Because I come from "mainstream" European descent and the dominant culture, my learning in schooling experiences was limited, more or less, to what the dominant culture had to say about stuff. Imagine my "Aha" moment when I figured out that the "objectivity" of history belongs only to the worldview of the storyteller. A paradigm shift in my thinking and understanding was, and still is, critical for my work at the tribal college. This will always be a work in progress for me. Will I ever be able to say that I "get it?" I have always viewed myself as an ally and as having deep empathy for my fellow humans.

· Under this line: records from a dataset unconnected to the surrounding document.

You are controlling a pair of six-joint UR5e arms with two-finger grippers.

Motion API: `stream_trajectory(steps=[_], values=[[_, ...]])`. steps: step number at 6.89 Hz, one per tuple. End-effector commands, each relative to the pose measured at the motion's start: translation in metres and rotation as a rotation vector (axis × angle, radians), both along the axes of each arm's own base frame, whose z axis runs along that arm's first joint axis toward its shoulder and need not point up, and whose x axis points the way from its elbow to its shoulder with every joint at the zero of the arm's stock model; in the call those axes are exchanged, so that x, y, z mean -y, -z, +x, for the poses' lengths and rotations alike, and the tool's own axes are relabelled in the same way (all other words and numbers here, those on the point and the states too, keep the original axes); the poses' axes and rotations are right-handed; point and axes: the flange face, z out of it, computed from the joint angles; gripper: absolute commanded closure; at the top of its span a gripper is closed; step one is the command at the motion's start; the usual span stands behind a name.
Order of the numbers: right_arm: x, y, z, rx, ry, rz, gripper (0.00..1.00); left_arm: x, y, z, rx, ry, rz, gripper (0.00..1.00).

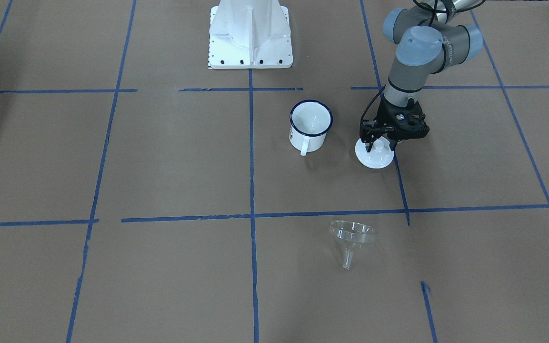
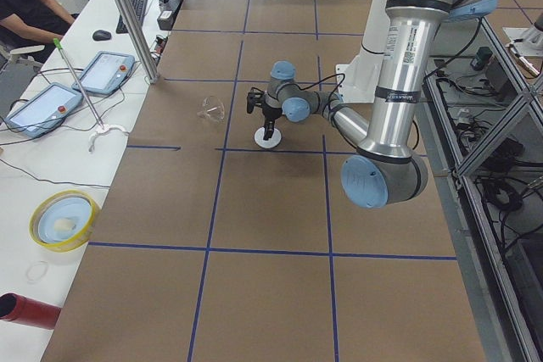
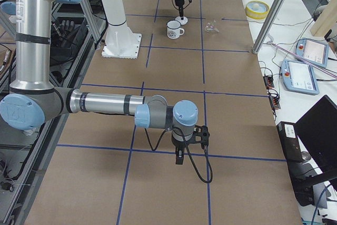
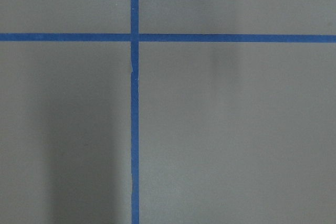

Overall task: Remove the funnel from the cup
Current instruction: 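Lower the left gripper onto the white lid and grasp its knob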

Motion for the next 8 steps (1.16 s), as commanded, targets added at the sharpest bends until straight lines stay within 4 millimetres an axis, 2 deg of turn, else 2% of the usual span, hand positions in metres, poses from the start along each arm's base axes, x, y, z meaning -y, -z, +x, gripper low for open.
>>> stream_trajectory(steps=[1, 3, 8], values=[[0.0, 0.0, 0.0, 0.0, 0.0, 0.0, 0.0, -0.003, 0.0024, 0.0006, -0.015, -0.02, -0.014, 0.34], [0.0, 0.0, 0.0, 0.0, 0.0, 0.0, 0.0, -0.0047, 0.0088, -0.002, -0.025, -0.02, -0.007, 0.34], [0.0, 0.0, 0.0, 0.0, 0.0, 0.0, 0.0, -0.0034, 0.0035, -0.0015, -0.017, -0.019, -0.013, 0.41]])
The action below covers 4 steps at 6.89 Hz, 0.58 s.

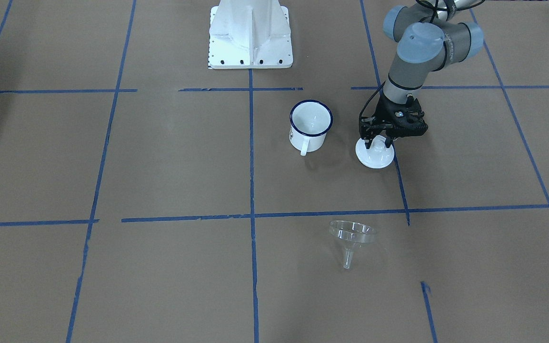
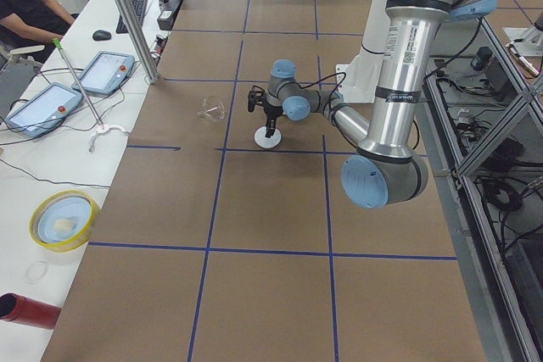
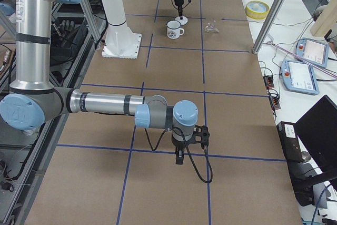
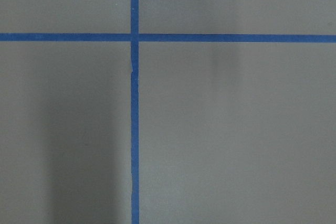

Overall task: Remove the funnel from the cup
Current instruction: 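Lower the left gripper onto the white lid and grasp its knob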

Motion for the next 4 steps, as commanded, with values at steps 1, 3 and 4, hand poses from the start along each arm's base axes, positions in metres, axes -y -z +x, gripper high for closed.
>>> stream_trajectory(steps=[1, 3, 4], values=[[0.0, 0.0, 0.0, 0.0, 0.0, 0.0, 0.0, -0.0006, 0.0019, -0.001, -0.003, 0.0, 0.002, 0.43], [0.0, 0.0, 0.0, 0.0, 0.0, 0.0, 0.0, 0.0, 0.0004, -0.0017, -0.001, 0.001, 0.002, 0.74], [0.0, 0.0, 0.0, 0.0, 0.0, 0.0, 0.0, 0.0006, -0.0024, -0.0008, 0.003, 0.001, -0.001, 0.92]])
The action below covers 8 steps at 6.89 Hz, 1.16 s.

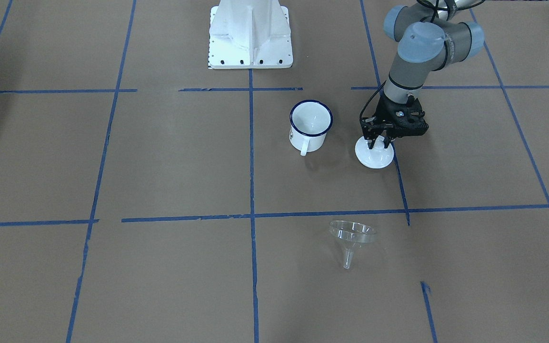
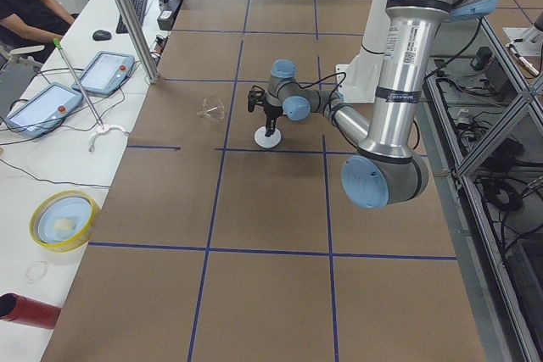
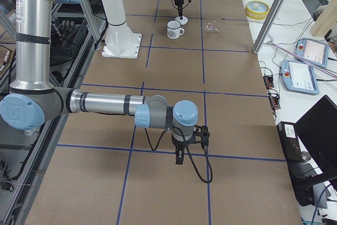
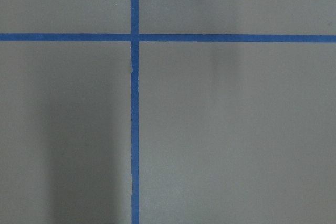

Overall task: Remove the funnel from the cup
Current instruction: 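Lower the left gripper onto the white lid and grasp its knob, then lift the white lid and move it over the white mug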

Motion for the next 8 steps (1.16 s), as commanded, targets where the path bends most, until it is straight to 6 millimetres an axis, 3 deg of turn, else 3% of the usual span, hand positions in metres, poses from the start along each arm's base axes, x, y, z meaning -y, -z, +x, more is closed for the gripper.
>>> stream_trajectory(steps=[1, 4, 5, 6, 8], values=[[0.0, 0.0, 0.0, 0.0, 0.0, 0.0, 0.0, 0.0, 0.0, -0.001, 0.0, 0.001, 0.001, 1.0], [0.0, 0.0, 0.0, 0.0, 0.0, 0.0, 0.0, -0.008, 0.026, -0.039, 0.004, 0.004, 0.029, 1.0], [0.0, 0.0, 0.0, 0.0, 0.0, 0.0, 0.0, -0.007, 0.049, -0.061, 0.008, 0.027, 0.026, 1.0], [0.0, 0.0, 0.0, 0.0, 0.0, 0.0, 0.0, -0.02, 0.075, -0.076, 0.008, 0.01, -0.001, 1.0], [0.0, 0.0, 0.0, 0.0, 0.0, 0.0, 0.0, -0.035, 0.131, -0.096, -0.028, -0.016, -0.052, 1.0]])
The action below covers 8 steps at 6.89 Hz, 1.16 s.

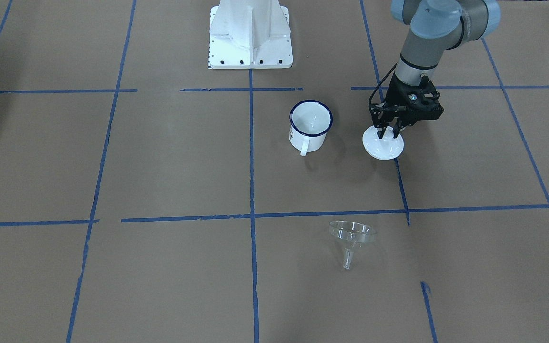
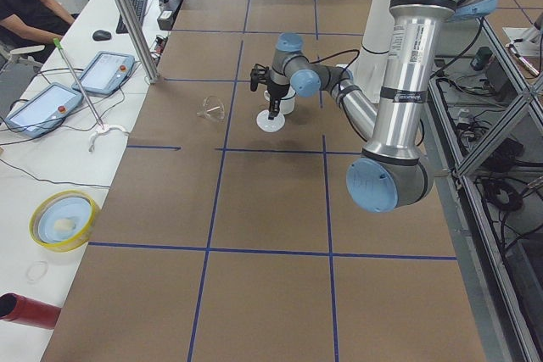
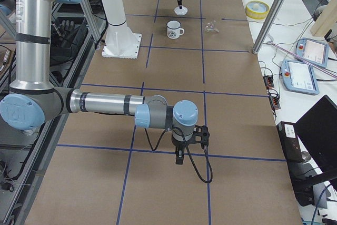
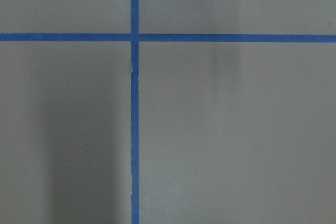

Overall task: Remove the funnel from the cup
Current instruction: 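Lift the white lid and move it over the white mug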

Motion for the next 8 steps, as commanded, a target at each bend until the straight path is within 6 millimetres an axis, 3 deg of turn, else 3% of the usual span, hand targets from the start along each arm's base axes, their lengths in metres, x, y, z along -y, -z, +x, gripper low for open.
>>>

In preparing myself for learning from perspectives different than my own, I have become painfully aware of the contrast in viewing Earth- from a "Western" science perspective and a perspective aligned to Native traditional ways. The Western perspective is well-illustrated, I think, in "The Story of Stuff," Annie Leonard's cartoon, showing the absurdity of today's linear system - from the continued extraction of Earth's natural resources, produced and designed for the dump, trashing the planet, trashing each other, and not even having any fun doing it - in our present consumer culture and profit driven economy. In this paradigm humans dominate and control all. Traditional indigenous perspectives view Earth as the interrelationships and interdependence of all living and non-living things, including humans. In Climate Change in Native Lands class we read Red Alert by Daniel Wildcat who writes:
"...it appears that in those cultures committed to the world-historical projects of civilizing humankind and nature, we have actually lost much of the biological and cultural diversity that constitutes this beautiful blue-green planet." "Humankind is presently immersed in a culture of self-termination ... that those of us living in modern industrial and postindustrial societies give every indication of attempting ecological suicide on a global scale. The uniquely calamitous feature of this culture is that we are killing ourselves by ending the lives of many of our other-than-human relatives on which our own lives depend." "...The integration or reintegration of human lifeways into the environments our Mother Earth gave us will require an indigenization of worldviews for scientists, policy makers, entrepreneurs, and humankind across all our social institutions."
Daniel Wildcat (Yuchi, Muscogee) in Red Alert, Saving the Planet with Indigenous Knowledge.
My essay continues. I have much more to say. But I will stop here for now. Thank you. I look forward to this important workshop.